Vertical mixing in soil profiles

Unconsolidated sediments or soils can be affected by mixing processes due to bioturbation and/or cryoturbation. To assess whether the measured depletion of 14C in the hilltop samples might result from soil mixing, we employ a numerical model80 to investigate changes in 14C and 10Be concentrations within a variably mixed soil layer. Assuming that mixing diffusivity decreases exponentially with depth, diffusivity at depth z may be expressed as:

$$m(z)={m}_0\cdot{e}^{-\frac{z}{D}}$$
(1)

where m0 is the diffusivity at the surface and D the diffusivity decay depth.
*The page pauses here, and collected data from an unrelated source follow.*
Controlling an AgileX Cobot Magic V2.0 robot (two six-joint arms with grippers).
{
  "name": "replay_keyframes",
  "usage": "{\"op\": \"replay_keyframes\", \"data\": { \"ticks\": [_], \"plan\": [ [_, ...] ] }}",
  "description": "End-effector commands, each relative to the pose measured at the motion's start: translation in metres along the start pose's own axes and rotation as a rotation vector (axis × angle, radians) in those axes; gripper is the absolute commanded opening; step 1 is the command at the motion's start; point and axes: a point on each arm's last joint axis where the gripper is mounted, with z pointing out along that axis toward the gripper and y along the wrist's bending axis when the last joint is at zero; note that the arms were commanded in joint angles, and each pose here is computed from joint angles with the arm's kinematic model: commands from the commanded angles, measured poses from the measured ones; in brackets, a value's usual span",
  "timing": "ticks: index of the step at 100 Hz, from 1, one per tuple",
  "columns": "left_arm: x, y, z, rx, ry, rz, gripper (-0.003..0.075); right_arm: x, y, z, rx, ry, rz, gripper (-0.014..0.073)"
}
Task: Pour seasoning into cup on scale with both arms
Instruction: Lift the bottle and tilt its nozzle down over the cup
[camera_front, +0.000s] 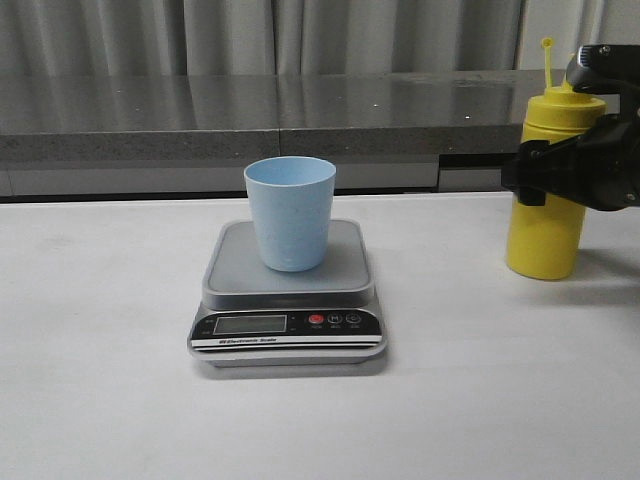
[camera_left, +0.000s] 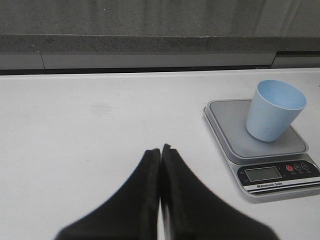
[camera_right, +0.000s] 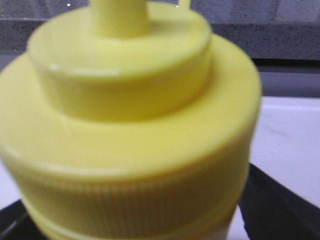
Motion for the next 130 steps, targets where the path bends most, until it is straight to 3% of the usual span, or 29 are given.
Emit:
{"op": "replay_keyframes", "data": {
  "ticks": [1,15,29,44,57,72,104,130],
  "plan": [
    [-0.016,-0.001,-0.003,0.006,-0.099,-0.022,-0.002,-0.027,0.001,-0.002,-0.013,-0.127,-0.007,0.0522],
    [-0.016,-0.001,-0.003,0.006,-0.099,-0.022,-0.002,-0.027,0.001,-0.002,-0.014,-0.135,-0.007,0.0288],
    [-0.016,-0.001,-0.003,0.006,-0.099,-0.022,-0.002,-0.027,0.001,-0.002,-0.014,-0.134,-0.007,0.0169],
    [-0.016,-0.001,-0.003,0.006,-0.099,-0.022,-0.002,-0.031,0.003,-0.003,-0.027,-0.144,-0.02,0.0161],
    [-0.016,-0.001,-0.003,0.006,-0.099,-0.022,-0.002,-0.053,0.01,-0.011,-0.059,-0.147,-0.06,0.0161],
    [-0.016,-0.001,-0.003,0.006,-0.099,-0.022,-0.002,-0.084,0.023,-0.015,-0.064,-0.006,-0.113,0.0161],
    [-0.016,-0.001,-0.003,0.006,-0.099,-0.022,-0.002,-0.149,0.078,-0.015,-0.091,0.263,-0.402,0.0162],
    [-0.016,-0.001,-0.003,0.006,-0.099,-0.022,-0.002,-0.166,0.109,-0.021,-0.044,0.355,-0.684,0.0162]
  ]
}}
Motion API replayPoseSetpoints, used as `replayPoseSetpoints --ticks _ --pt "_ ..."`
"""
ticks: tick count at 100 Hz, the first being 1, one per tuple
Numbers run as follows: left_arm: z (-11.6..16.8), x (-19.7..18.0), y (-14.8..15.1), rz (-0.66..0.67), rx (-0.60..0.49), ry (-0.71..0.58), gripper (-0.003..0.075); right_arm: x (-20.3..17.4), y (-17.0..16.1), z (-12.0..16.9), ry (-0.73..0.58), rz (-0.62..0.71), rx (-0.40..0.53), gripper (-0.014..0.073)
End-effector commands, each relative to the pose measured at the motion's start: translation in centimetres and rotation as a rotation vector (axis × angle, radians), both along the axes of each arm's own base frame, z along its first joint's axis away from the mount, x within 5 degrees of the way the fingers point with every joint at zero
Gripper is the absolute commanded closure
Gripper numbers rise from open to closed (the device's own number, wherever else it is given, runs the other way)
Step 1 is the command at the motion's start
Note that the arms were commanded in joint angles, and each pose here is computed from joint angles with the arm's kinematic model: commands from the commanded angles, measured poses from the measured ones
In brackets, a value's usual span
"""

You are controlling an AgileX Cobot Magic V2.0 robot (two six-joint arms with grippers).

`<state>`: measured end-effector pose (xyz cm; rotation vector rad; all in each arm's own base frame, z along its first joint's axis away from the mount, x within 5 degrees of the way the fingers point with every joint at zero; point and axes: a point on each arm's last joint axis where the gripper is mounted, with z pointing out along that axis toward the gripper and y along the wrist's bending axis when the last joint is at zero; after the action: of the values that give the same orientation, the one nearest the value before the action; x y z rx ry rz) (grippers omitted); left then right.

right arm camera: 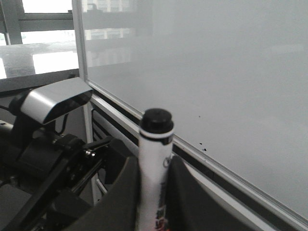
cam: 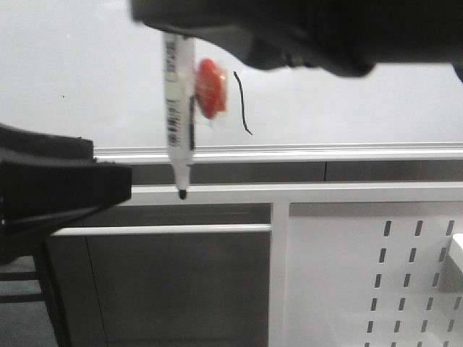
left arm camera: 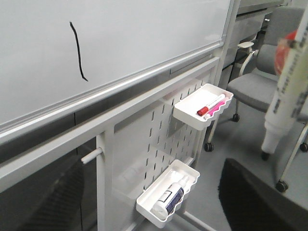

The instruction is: Write number 1 on whiteboard

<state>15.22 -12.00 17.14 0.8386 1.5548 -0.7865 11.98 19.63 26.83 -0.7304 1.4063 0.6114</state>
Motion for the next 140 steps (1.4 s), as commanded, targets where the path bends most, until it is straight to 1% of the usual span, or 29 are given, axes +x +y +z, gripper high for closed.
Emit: replayPoseSetpoints --ticks 1,5,13,19,49,63,79,89,106,128,140 --pt "3.2 0.2 -0.4 -0.041 -0.233 -0.119 0.0196 0.1 0.3 2.8 -0.069 0.003 0.099 0.0664" --pt "3.5 0.2 -0.5 -0.059 -0.245 -0.112 0.0196 0.1 0.4 3.1 -0.073 0.004 0.103 0.0664" --pt "3.8 0.2 -0.8 -0.109 -0.235 -0.137 0.0196 0.3 0.4 3.3 -0.083 -0.003 0.102 0.0664" --pt "4.0 0.2 -1.0 -0.131 -0.242 -0.123 0.0196 0.5 0.2 3.3 -0.081 -0.015 0.098 0.0664" --pt "3.8 -0.6 -1.4 -0.235 -0.218 -0.097 0.0196 1.2 -0.1 2.8 -0.048 -0.037 0.053 0.0664" --pt "3.8 -0.7 -1.4 -0.241 -0.216 -0.095 0.0196 1.3 0.0 2.5 -0.042 -0.038 0.042 0.0664" --pt "3.7 -1.0 -1.5 -0.279 -0.203 -0.085 0.0197 1.7 0.7 1.4 -0.014 -0.034 -0.005 0.0664" --pt "3.6 -1.1 -1.5 -0.287 -0.201 -0.079 0.022 1.9 1.0 0.8 -0.006 -0.035 -0.023 0.0664" --pt "3.6 -1.1 -1.5 -0.287 -0.201 -0.079 0.0267 2.1 1.1 0.9 -0.029 -0.05 -0.001 0.0664" --pt "3.9 -1.5 -2.3 -0.319 -0.218 -0.081 0.027 2.2 1.2 0.8 -0.045 -0.057 0.013 0.0664" --pt "4.3 -1.1 -2.5 -0.293 -0.24 -0.089 0.027 2.2 1.3 0.9 -0.06 -0.051 0.014 0.0664"
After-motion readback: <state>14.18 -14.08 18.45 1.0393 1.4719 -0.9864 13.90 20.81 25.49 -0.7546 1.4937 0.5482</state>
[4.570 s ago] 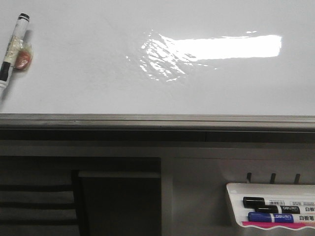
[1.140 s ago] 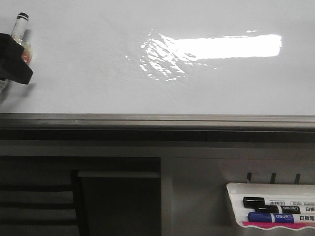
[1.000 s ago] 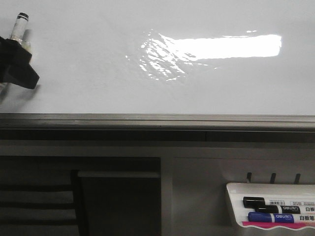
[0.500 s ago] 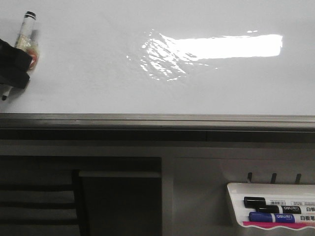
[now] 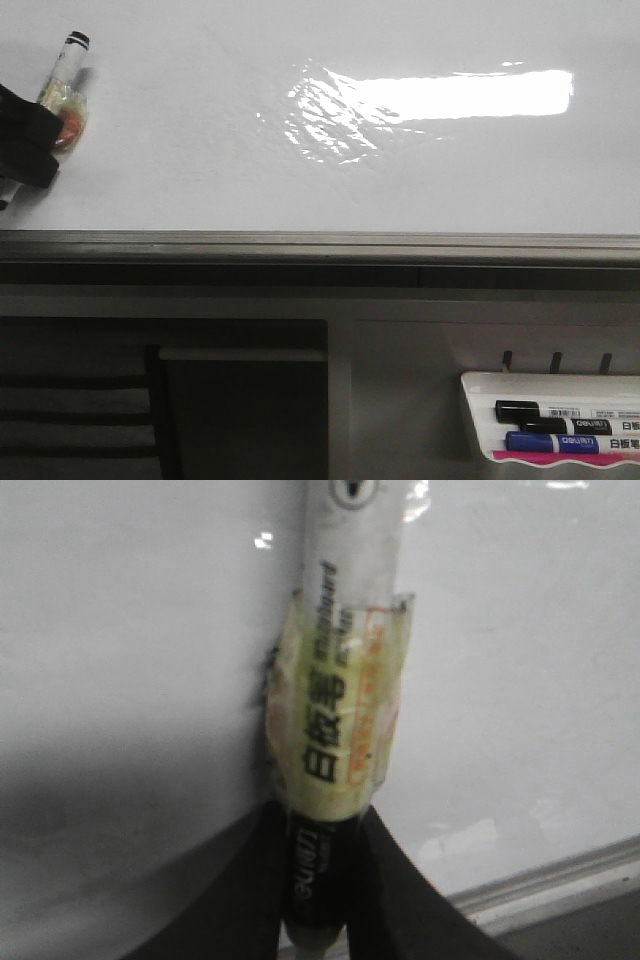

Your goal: Write number 7 on whiteboard

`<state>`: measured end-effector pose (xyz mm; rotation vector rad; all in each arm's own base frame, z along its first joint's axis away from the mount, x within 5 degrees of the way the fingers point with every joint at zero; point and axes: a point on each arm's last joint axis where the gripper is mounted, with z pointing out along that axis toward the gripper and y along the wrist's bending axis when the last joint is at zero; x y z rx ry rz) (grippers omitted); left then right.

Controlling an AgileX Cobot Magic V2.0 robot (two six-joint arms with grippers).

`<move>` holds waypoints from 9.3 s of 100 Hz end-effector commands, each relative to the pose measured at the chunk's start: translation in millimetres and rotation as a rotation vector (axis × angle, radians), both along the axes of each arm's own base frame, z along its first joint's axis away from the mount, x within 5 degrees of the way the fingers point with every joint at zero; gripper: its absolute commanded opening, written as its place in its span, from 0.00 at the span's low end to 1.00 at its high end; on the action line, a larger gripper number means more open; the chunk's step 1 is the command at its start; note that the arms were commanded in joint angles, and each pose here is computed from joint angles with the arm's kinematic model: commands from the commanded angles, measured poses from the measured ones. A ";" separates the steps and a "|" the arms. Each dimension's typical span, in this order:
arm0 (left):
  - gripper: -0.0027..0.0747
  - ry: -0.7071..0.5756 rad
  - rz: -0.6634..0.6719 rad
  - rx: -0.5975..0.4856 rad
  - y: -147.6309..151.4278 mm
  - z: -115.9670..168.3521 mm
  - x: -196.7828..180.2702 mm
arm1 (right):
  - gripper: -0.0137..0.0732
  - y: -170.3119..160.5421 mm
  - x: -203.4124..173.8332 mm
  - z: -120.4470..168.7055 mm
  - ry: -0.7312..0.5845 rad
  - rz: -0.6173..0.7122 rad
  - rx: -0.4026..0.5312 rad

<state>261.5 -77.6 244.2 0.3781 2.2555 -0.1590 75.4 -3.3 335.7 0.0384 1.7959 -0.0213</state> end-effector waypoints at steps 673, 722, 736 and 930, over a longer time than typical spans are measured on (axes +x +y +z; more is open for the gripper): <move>0.47 -0.096 -1.114 0.052 -153.7 92.9 -57.6 | 0.07 130.1 115.0 56.5 0.488 1.221 -0.580; 0.21 -0.127 -1.161 0.045 -157.6 95.5 -58.2 | 0.07 131.2 113.8 56.8 0.490 1.232 -0.562; 0.09 -0.127 -1.161 0.045 -157.6 95.5 -58.2 | 0.08 131.3 113.3 56.8 0.493 1.237 -0.559; 0.01 0.008 0.094 -0.215 29.5 40.4 19.0 | 0.49 90.0 87.8 86.8 0.460 0.827 -0.518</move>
We consider that depth-dependent soil diffusivity better represents natural soil-mixing processes than the end-member case of steady erosion and complete uniform mixing68. To compare the modelled steady-state depth profiles for 14C and 10Be in a non-uniform mixed soil layer (Supplementary Fig. 5a, b), we apply a constant erosion rate of 10 mm kyr−1 according to the average 10Be-derived erosion rate from our study area, a surface diffusivity of 0.1 cm2 yr−1 and D values of 0, 20, 40, 60, 80, 100 and 120 cm. To accommodate the slight variation in nuclide production rates at the different sampling locations, we apply SLHL reference production rates for 10Be and 14C as given above and scale the measured concentrations accordingly. The deviation of the 14C concentration and the 10Be/14C ratio in a mixed soil layer from a steadily eroding non-mixed surface is calculated for surface erosion rates between 0.1 and 1000 mm kyr−1 using the same diffusivity parameters and production rates (Supplementary Fig. 5c).